In 2005 Mooney's first book, The Republican War on Science, was released. The book explored the premise that the presidential administration of George W. Bush regularly distorted and/or suppressed scientific research to further its own political aims. The book became a New York Times Best Seller and landed Mooney interviews on popular television programs such as The Daily Show and The Colbert Report, as well as podcasts such as Point of Inquiry and Rationally Speaking. In 2012 a paper published in the American Sociological Review confirmed the book's thesis that conservatives in the United States have become increasingly distrustful of science. Mooney continued this line of inquiry into a fourth book published in 2012. The Republican Brain generated some controversy, with his argument compared to eugenics, and Mooney was on Up with Chris Hayes, Hardball with Chris Matthews, and Now with Alex Wagner.

From 2010 to 2013, Mooney served as one of the hosts of the Center for Inquiry podcast Point of Inquiry. In June 2013, due to disagreement with Center for Inquiry president Ronald Lindsay over his remarks at a conference focused on women in secularism, Mooney, co-host Indre Viskontas, and producer Adam Isaak announced their resignation from the Point of Inquiry podcast. Mooney, Viskontas, and Isaak started a new podcast at Mother Jones, titled Inquiring Minds, and the first episode of the new podcast was released in September 2013. On October 10, 2014, Mooney announced his departure from the Inquiring Minds podcast, in order to pursue a new assignment with the Washington Post.

In 2009, he joined the Center for Collaborative History at Princeton University for the Spring semester as a visiting associate.
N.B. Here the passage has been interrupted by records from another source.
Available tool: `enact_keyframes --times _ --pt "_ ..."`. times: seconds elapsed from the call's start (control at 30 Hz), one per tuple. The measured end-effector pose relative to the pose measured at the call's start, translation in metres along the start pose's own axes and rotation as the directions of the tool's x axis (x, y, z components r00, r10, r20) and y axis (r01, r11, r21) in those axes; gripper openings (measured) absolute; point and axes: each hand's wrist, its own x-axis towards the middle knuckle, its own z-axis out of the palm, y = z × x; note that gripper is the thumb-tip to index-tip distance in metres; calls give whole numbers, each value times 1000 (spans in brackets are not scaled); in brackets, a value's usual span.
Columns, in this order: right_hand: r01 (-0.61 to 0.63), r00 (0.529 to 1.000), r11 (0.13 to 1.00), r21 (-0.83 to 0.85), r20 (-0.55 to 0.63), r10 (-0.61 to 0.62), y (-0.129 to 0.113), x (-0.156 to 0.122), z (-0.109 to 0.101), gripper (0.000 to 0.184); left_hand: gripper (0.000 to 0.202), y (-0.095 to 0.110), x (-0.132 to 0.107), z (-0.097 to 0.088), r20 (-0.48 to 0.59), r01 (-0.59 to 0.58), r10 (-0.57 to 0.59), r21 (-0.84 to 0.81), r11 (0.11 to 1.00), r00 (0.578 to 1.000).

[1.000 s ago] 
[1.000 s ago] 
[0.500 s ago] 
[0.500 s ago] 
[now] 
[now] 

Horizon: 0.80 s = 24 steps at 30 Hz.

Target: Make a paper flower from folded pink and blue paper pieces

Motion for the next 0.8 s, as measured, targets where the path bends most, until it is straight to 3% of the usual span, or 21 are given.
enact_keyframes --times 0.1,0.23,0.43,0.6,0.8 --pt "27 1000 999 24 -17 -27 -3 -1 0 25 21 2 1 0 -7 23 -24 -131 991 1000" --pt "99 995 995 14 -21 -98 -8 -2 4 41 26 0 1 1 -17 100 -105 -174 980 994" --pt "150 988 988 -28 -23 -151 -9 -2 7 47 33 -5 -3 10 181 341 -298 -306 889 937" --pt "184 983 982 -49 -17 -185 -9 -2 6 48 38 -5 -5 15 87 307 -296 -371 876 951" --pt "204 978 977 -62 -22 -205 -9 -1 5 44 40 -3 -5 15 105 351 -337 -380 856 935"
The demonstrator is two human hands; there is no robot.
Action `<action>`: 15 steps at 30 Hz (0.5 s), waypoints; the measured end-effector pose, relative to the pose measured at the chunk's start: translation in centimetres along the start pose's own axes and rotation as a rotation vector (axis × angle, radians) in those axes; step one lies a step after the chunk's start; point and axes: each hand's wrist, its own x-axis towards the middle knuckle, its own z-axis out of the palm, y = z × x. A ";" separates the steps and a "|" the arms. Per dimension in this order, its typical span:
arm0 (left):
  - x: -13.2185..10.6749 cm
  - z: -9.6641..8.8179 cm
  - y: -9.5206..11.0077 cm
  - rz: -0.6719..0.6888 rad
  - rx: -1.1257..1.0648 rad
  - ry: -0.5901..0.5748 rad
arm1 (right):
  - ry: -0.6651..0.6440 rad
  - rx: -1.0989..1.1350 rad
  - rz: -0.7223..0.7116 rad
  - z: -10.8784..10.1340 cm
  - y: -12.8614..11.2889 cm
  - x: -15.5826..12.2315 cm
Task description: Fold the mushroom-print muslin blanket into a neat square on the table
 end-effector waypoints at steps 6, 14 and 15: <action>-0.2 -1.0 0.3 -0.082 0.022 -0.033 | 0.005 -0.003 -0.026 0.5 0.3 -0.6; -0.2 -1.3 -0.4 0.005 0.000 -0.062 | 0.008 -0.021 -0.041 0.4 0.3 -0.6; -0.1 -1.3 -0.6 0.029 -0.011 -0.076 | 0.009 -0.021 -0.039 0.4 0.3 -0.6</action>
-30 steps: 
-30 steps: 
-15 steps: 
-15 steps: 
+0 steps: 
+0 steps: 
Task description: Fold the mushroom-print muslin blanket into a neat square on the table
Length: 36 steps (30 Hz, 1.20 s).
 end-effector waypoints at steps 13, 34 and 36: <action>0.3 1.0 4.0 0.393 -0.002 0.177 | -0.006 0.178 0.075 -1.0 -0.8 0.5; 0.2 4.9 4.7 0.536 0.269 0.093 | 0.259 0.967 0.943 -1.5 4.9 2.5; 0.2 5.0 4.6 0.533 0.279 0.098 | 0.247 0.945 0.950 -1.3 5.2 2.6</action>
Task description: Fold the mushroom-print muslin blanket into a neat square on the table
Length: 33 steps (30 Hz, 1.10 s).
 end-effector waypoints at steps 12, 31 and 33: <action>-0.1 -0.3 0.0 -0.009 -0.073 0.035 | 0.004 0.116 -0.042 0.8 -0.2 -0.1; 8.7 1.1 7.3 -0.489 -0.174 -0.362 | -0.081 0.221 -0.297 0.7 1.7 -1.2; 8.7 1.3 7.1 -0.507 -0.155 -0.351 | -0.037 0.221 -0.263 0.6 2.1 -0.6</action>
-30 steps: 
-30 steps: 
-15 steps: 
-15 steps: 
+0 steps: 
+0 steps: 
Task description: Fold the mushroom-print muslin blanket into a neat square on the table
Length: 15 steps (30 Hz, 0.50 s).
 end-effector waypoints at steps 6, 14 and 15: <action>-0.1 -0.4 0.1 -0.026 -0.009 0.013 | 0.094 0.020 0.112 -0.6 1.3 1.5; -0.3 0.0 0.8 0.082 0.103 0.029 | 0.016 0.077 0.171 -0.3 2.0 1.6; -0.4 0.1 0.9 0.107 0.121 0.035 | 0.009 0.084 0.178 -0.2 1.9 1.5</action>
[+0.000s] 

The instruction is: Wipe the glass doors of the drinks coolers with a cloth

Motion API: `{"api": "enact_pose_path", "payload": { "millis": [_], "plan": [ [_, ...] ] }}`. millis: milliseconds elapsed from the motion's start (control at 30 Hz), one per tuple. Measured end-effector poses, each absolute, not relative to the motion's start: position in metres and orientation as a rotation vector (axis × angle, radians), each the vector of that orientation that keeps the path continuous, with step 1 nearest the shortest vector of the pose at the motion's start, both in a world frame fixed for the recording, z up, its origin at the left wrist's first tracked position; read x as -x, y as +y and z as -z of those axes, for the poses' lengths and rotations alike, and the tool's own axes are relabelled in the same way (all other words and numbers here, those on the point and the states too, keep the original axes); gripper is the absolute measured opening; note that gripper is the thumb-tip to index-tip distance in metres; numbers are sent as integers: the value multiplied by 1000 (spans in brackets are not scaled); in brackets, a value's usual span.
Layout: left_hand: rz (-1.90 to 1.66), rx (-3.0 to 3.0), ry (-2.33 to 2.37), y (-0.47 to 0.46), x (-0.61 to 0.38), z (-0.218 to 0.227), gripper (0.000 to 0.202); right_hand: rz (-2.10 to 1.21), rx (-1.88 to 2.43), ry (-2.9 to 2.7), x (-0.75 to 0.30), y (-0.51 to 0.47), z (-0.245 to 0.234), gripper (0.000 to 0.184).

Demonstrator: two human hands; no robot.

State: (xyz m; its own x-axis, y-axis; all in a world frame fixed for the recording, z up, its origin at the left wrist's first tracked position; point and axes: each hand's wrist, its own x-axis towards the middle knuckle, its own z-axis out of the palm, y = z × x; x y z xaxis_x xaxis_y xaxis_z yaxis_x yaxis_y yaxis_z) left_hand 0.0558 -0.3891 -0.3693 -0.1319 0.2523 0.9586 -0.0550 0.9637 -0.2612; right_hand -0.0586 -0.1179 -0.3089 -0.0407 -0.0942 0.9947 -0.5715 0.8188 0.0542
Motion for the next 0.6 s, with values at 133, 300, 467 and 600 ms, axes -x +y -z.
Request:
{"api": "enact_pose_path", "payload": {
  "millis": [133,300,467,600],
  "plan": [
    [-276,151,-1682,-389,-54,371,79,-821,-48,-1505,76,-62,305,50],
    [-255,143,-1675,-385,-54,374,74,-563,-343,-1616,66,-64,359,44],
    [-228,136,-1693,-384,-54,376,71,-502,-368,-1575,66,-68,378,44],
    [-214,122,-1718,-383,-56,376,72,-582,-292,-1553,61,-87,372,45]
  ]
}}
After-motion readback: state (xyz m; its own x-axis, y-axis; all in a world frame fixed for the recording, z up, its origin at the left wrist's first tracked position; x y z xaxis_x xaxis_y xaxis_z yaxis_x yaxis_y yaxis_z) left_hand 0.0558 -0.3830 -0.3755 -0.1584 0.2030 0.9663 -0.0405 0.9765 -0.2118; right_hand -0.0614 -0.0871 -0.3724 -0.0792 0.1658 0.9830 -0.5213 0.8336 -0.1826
From 2009 to 2010, Mooney was a Knight Science Journalism Fellow at the Massachusetts Institute of Technology. In February 2010, Mooney was named a Templeton-Cambridge Journalism Fellow at the Templeton Foundation.

In 2007 Mooney and co-author Matthew Nisbet wrote a paper for Science on the topic of "Framing Science". They advocated that scientists and science communicators tailor their messages to account for how the general public filters information based on pre-existing beliefs. Practical examples of this filtering include the impact of fundamental religious beliefs on the topic of creationism and conservative political beliefs on the topic of climate change denialism. Mooney and Nesbit called out atheist activist and author Richard Dawkins, noting his criticism of religion was unlikely to change religious fundamentalist minds and in fact more likely to strengthen their doubt of the scientific data. The framing science proposal created a large, often contentious debate within the online scientific blogging community, though research continues to study the influence of framing.

In the book Unscientific America, Mooney and co-author Sheril Kirshenbaum expressed the concern that some science communicators were pressing the view that one must make a choice between accepting science or accepting religion. Mooney defended his position in a number of publications and podcasts by citing that ongoing scientific studies continues to support the hypothesis that people integrate new information based on their pre-existing worldviews, and that failure to account for this fact will lead to continued failures in science communication.